YOUR GOAL
Wherever the string "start" shows up in the data below, copy the whole line.

INPUT DATA
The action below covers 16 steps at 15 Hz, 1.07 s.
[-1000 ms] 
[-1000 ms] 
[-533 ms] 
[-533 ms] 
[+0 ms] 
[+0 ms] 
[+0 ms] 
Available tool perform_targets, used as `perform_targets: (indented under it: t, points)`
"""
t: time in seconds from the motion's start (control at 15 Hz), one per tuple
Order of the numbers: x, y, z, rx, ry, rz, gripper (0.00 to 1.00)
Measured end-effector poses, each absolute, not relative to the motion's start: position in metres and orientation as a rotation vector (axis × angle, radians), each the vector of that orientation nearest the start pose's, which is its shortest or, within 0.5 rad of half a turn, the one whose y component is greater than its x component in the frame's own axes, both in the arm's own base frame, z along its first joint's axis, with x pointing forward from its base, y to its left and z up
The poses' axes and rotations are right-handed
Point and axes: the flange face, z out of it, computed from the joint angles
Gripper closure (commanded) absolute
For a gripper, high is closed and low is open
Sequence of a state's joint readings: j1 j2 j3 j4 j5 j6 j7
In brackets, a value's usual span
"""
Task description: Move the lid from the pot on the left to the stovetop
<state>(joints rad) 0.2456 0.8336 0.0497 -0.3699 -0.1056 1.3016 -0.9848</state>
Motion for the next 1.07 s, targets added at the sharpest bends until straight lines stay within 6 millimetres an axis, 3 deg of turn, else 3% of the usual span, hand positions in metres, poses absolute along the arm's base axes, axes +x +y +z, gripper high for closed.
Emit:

EXPECTED OUTPUT
t: time in seconds from the motion's start (control at 15 Hz), one per tuple
Measured end-effector poses, each absolute, not relative to the motion's start: position in metres and orientation as a rotation vector (axis × angle, radians), each the vector of that orientation nearest the start pose's, which is its shortest or, within 0.5 rad of half a turn, the one whose y component is greater than its x component in the frame's own axes, both in the arm's own base frame, z along its first joint's axis, with x pointing forward from its base, y to its left and z up

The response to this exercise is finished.